_MATERIAL PROVIDED_

"""

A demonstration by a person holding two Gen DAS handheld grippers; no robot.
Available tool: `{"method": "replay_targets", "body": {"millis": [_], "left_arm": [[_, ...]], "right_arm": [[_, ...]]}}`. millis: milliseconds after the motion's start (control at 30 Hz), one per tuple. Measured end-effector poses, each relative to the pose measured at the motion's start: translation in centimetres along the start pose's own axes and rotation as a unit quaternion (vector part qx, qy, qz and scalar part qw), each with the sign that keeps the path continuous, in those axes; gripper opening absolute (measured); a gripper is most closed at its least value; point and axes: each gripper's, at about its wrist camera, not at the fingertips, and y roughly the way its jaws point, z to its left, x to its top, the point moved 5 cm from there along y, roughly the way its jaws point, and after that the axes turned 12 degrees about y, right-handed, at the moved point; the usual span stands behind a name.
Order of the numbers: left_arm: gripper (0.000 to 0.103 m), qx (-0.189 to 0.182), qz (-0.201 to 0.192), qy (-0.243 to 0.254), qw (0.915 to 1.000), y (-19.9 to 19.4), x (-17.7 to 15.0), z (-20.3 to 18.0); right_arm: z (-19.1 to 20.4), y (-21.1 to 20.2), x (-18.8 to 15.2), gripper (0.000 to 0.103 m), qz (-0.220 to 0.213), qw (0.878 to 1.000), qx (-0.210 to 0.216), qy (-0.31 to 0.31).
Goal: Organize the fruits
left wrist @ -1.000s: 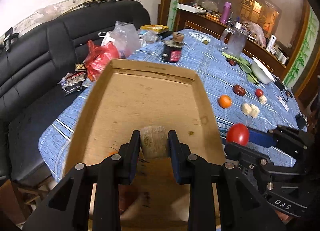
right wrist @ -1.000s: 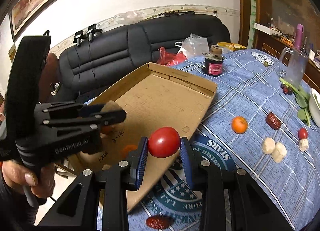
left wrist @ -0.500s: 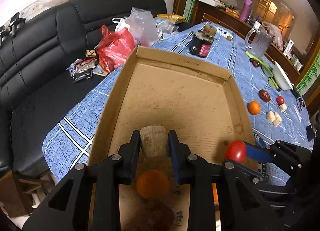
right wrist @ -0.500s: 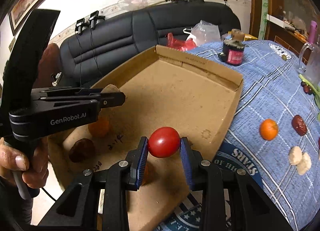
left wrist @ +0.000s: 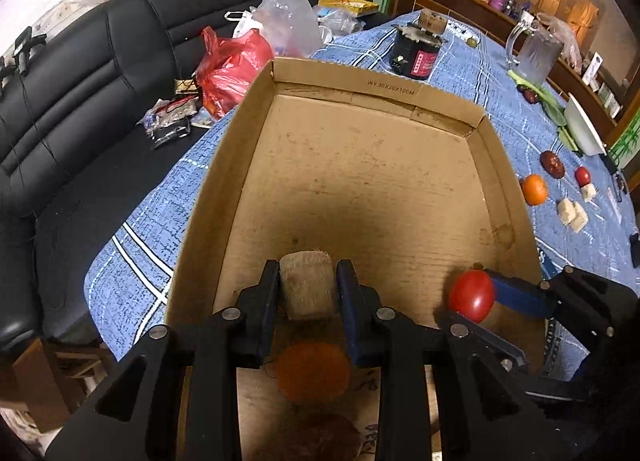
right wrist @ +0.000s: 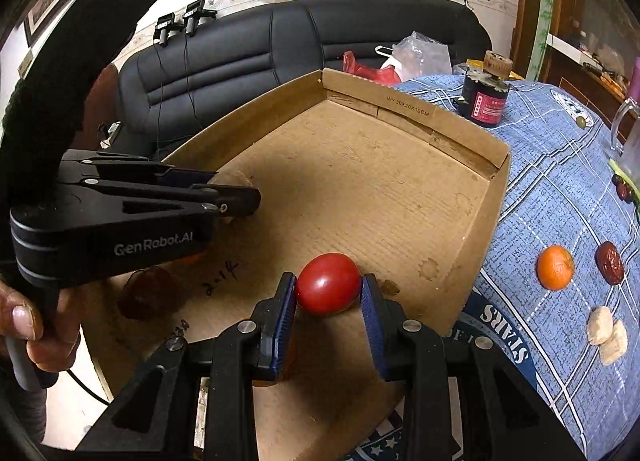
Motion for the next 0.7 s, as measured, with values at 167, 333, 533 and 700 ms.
{"method": "replay_targets", "body": {"millis": [167,333,533,700], "left_arm": [[0.052,0.004,-0.002,-0.009,1.0000,-0.4,-0.2,0.1],[0.052,0.006,-0.013,-0.009,0.9999,-1.3,-0.4,0.0],[0.052,0.004,-0.035,-0.013,0.9993,-2.9,-0.9,-0.6],[0.052,0.008,-0.060,-0.007,0.9982,-4.9,-1.2,-1.6]], "right_arm": [[-0.1,-0.8,0.0,0.047,-0.007,1.000,-0.003,0.001],[0.1,-1.9,-0.1,0.047,-0.015,1.000,0.001,0.003],[-0.1,-3.9,-0.5,0.047,-0.030,0.999,0.003,0.011],[-1.3,-6.1,-1.3,0.047,-0.048,0.998,0.008,0.035]]}}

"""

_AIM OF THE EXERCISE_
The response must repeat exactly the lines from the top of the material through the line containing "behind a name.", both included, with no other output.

_SOLVED PROBLEM_
A demonstration by a person holding two Gen DAS handheld grippers; no robot.
Available tool: `{"method": "replay_targets", "body": {"millis": [_], "left_arm": [[_, ...]], "right_arm": [[_, ...]]}}`. millis: milliseconds after the motion's start (control at 30 Hz), one per tuple. Measured end-effector poses, each relative to the pose measured at the motion's start: translation in centimetres along the start pose's own axes and rotation as a unit quaternion (vector part qx, qy, qz and scalar part qw), each with the sign that keeps the path continuous, in those axes; gripper opening absolute (measured); a gripper is most closed at its least value; point and axes: each gripper's, at about its wrist camera, not at the fingertips, and y roughly the way its jaws point, z to its left, x to its top, the point moved 5 cm from there along y, roughly the way its jaws point, and after that the axes turned 12 degrees about y, right-handed, at the moved point; the usual span stands behind a name.

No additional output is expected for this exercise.